According to testimonies taken by the FBI, the KOJC has conducted 82 sham marriages in the past 20 years in order to keep them illegally in the United States. They said that the victims were invited as guests to a fundraiser concert for the Children's Joy Foundation, one of the church's charity arms. Once they arrived, they were forced to solicit donations on the streets and sell pastries, such as Krispy Kreme doughnuts, claiming that they were raising funds for the church, receiving little to no pay and were met with steep quota requirements. One of the victims even said that young church workers were physically or psychologically abused if they did not work well during incredible hours.

They allegedly received punishments, such as paddling or isolation in a walled room for three to five days while being denied food and water and listened to pre-recorded sermons of the church. One victim was even forced to shave her head and wear an orange shirt with "SOS" or "Son of Satan" in the back.

Three people — Guia Cabactulan, Marissa Duenas, and Amanda Estopare — were arrested and charged with conspiracy to commit immigration fraud. Both Cabactulan and Duenas were arrested in Van Nuys, California, while Estopare was arrested in Norfolk, Virginia.

Church officials, however, said that the investigation is based on testimony from disgruntled former church members who were allowed to stay in the country longer in exchange for their testimony.

====U.S. child sex trafficking indictment====
In 2021, Quiboloy was indicted of child sex trafficking. Prosecutors alleged that he, along with other members of his church, sexually and physically abused minors as young as 12, forcing children into having sex with him through so-called "night duties" or else face "eternal damnation" and more physical abuses. His wealth was alleged to be ill-gotten. It was also alleged that he abused church donations for his own gain.

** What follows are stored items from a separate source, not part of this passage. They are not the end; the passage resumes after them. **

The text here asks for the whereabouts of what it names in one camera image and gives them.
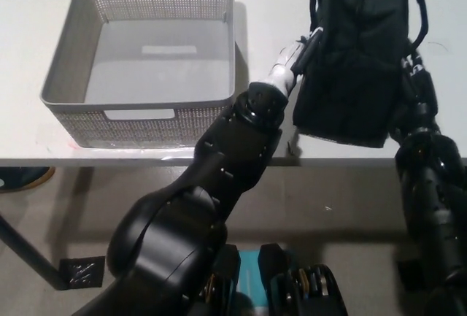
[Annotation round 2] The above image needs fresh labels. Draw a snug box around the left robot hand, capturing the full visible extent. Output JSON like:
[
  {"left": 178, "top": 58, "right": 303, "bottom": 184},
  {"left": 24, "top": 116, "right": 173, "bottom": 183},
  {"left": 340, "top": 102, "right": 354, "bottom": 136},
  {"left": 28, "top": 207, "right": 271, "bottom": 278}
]
[{"left": 268, "top": 26, "right": 325, "bottom": 95}]

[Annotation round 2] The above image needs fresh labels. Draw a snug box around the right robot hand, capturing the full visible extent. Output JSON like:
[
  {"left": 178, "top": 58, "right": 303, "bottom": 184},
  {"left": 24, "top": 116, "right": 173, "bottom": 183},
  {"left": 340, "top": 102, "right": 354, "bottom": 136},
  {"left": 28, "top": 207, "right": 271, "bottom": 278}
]
[{"left": 400, "top": 47, "right": 438, "bottom": 108}]

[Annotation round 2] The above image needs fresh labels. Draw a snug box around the dark fabric lunch bag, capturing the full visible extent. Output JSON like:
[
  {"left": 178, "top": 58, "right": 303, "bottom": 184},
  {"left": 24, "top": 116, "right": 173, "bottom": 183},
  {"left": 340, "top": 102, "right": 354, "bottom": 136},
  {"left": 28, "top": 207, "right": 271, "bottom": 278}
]
[{"left": 293, "top": 0, "right": 432, "bottom": 149}]

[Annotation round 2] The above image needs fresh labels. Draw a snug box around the gray perforated plastic basket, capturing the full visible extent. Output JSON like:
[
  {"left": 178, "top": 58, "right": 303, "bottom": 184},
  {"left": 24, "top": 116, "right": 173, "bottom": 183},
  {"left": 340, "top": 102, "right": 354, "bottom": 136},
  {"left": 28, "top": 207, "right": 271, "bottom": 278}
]
[{"left": 39, "top": 0, "right": 236, "bottom": 149}]

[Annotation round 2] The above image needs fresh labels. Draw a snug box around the dark round object tan rim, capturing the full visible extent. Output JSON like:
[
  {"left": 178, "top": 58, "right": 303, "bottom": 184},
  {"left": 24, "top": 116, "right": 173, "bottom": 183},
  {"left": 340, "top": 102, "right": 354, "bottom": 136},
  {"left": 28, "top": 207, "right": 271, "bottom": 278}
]
[{"left": 0, "top": 166, "right": 56, "bottom": 195}]

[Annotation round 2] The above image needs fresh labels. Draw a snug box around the black metal table leg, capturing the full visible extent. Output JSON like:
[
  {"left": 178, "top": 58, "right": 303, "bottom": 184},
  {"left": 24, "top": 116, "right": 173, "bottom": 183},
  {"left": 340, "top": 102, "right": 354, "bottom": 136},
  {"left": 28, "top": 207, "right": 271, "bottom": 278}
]
[{"left": 0, "top": 213, "right": 70, "bottom": 291}]

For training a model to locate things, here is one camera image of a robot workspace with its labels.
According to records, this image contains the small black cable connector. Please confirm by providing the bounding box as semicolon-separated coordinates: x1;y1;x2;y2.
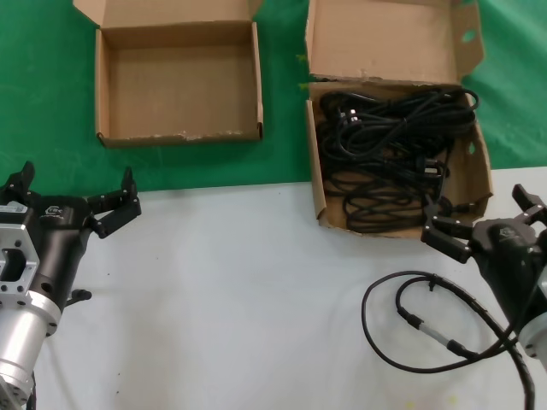
63;288;93;307

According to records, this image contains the green table cloth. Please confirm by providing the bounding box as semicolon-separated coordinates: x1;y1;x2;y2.
0;0;547;196

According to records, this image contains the larger brown cardboard box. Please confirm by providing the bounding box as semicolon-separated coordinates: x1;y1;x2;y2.
303;0;495;235

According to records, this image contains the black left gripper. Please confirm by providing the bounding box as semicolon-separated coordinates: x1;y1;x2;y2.
0;161;143;311

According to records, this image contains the black cable with silver connector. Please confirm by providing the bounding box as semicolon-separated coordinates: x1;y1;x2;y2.
396;276;538;410

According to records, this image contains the smaller brown cardboard box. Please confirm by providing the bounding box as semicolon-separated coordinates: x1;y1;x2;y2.
72;0;265;149

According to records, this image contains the thin black camera cable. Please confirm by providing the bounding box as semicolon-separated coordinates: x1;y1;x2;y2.
362;272;521;371

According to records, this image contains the aluminium left wrist camera mount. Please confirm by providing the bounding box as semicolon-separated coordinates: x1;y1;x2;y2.
0;203;43;308

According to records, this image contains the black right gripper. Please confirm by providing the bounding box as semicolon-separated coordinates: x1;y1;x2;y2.
421;183;547;332

===Termination of YouTube channel===
On July 7, 2023, YouTube terminated the channel of the KOJC, along with its media outfit, Sonshine Media Network International, as well as one of its programs. That of Quiboloy, on the other hand, had been terminated on June 21. Google, in its statement, said that these actions are in compliance with "applicable sanctions laws" of the United States which, in 2022, had imposed sanctions on Quiboloy under Executive Order No. 13818 for his alleged involvement in human rights abuses.